The PTAB: Number One Enemy of Inventors
I used think that if I followed the law, applied for a patent, and that patent application was approved, then I would receive a patent that protects my invention. But U.S. patents don’t work like that anymore. They are useless if a big corporation decides to steal your invention. Several factors have led to this dire situation but the number one enemy of inventors is the politicized division of the patent office called the Patent Trial and Appeal Board (PTAB). Rather than issuing and defending patents, the job of the PTAB is to revoke patents. They are very proficient at this, overturning their examiner colleagues over 90% of the time. My own patents are in limbo with the examining division issuing patents for my Bunch O Balloons invention, but then the PTAB comes along afterward to declare it a mistake.
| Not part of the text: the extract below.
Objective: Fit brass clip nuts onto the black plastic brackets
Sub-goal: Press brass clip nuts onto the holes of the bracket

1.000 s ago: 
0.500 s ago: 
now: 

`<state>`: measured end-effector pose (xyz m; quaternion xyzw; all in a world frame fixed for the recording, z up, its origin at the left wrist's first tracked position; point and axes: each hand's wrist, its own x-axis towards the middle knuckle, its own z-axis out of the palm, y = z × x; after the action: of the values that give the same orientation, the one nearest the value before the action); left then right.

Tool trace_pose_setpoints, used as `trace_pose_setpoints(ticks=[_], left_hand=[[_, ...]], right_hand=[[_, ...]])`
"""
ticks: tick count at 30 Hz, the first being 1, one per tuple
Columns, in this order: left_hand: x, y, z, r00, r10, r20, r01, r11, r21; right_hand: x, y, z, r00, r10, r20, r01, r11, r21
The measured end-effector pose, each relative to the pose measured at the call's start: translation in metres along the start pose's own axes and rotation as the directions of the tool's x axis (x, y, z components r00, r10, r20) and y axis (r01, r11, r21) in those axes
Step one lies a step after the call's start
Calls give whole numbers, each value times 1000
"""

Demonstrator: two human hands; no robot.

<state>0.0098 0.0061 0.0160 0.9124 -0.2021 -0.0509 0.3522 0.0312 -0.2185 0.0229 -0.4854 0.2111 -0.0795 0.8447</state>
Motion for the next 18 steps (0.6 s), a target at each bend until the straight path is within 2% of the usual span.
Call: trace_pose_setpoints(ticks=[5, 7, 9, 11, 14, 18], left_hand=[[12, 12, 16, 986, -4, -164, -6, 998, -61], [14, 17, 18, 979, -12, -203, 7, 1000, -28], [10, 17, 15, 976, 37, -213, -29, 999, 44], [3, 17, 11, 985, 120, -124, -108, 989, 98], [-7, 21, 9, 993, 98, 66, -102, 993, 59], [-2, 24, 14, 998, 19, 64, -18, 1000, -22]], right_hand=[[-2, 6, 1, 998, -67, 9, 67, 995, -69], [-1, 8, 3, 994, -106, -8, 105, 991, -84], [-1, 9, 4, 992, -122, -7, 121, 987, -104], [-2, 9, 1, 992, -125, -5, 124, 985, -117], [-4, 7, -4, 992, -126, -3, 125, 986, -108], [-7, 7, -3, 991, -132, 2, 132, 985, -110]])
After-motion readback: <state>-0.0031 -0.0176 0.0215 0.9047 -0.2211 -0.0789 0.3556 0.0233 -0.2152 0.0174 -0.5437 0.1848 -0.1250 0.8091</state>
It has cost me millions of dollars in legal fees and enabled a notorious infringer to avoid liability for stealing my invention.
Many other inventors like myself have been cheated.
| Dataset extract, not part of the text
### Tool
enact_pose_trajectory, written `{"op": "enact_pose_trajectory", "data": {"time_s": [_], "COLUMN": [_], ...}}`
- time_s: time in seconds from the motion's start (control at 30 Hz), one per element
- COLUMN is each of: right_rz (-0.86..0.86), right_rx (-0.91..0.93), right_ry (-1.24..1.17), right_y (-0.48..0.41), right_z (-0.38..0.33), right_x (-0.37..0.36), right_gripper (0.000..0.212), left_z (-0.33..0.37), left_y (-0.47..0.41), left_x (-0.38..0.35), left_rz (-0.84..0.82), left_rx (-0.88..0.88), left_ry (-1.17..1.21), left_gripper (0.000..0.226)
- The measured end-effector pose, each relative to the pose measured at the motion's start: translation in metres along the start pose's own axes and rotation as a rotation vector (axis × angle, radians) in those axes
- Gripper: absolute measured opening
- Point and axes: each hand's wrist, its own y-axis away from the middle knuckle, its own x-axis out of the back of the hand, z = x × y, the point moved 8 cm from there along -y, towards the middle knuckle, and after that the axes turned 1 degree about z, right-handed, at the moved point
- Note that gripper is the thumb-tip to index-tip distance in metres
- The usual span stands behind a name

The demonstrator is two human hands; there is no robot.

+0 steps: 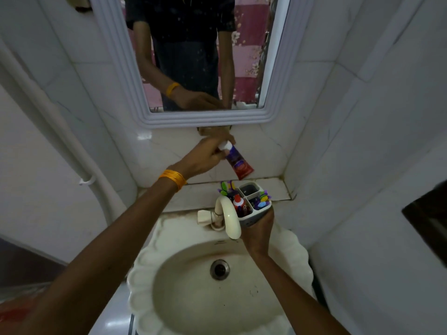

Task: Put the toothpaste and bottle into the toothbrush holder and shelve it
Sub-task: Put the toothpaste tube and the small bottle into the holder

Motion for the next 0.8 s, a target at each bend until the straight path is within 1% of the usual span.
{"op": "enact_pose_trajectory", "data": {"time_s": [0.07,0.17,0.23,0.37,0.5,0.6,0.67,0.8], "right_rz": [0.005,-0.006,-0.004,0.034,0.016,0.008,0.001,0.006], "right_rx": [0.01,0.02,0.005,0.003,0.0,-0.004,-0.003,-0.017], "right_ry": [-0.018,-0.04,-0.031,-0.033,-0.015,-0.001,-0.01,-0.07], "right_y": [0.0,0.0,0.003,0.012,0.015,0.015,0.015,0.013], "right_z": [-0.003,-0.007,-0.005,-0.007,-0.004,0.002,0.004,0.009], "right_x": [0.001,0.001,0.001,0.001,0.0,0.002,0.002,0.006], "right_gripper": [0.127,0.128,0.131,0.127,0.131,0.135,0.134,0.131], "left_z": [0.005,0.007,0.009,0.008,0.013,0.016,0.016,0.016], "left_y": [-0.004,-0.008,-0.012,-0.02,-0.023,-0.024,-0.024,-0.028], "left_x": [-0.022,-0.041,-0.043,-0.044,-0.048,-0.054,-0.058,-0.064], "left_rz": [-0.118,-0.212,-0.238,-0.287,-0.302,-0.318,-0.319,-0.346], "left_rx": [-0.029,-0.031,-0.02,0.003,0.01,0.022,0.032,-0.006], "left_ry": [-0.177,-0.23,-0.234,-0.216,-0.189,-0.117,-0.085,-0.204], "left_gripper": [0.028,0.03,0.031,0.031,0.032,0.031,0.029,0.029]}}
- Roman Chistyakov was gang tackled with 125 PTAB separate attacks on his plasma etching patents. There is no limit to the number of times a patent can be challenged in the PTAB.
- David Furry lost his gas line leak detector patent to the PTAB – his reward for improving the environment and energy efficiency
- PTAB helped automakers kill Alex Severinsky’s hybrid vehicle patent with 18 trials of a single patent – will he dare to share his next idea?
- David McCutchen invented a shop vacuum that cleans its own filter, but PTAB gave Black & Decker the green light to steal his invention by cancelling his patent.
- Gene Dolgoff is known as the inventor of the Holodeck and pioneer of LCD projectors, but the PTAB has declared a key invention “obvious.”
- Professional golfer Michael Bentley’s golf and baseball swing analyzer won him a patent from the USPTO – but Bentley’s patent faces the PTAB firing squad next month with a 17 percent chance of survival.
- Ron Williams’ Cablz will keep your shades on with comfort, but PTAB revoked his patent.
- Matt Jarman pioneered video content filtering with Clearplay, but competitors persuaded the PTAB to take back his patent so they can profit instead.
Hundreds more have been scammed. When we apply for a patent, we are sharing our secret, our discovery, with the world. In exchange for sharing our secret we are promised 20 years of exclusive rights, a promise signed and sealed by the Director of the United States Patent and Trademark Office. But with the PTAB, it means nothing. No guarantee. No warranty. Arguably a fraud. It will be revoked – by the same agency that issued it – at least 90 percent of the time.
Inventors – Your inventions, past, present, and future, are jeopardized by the existence of the PTAB.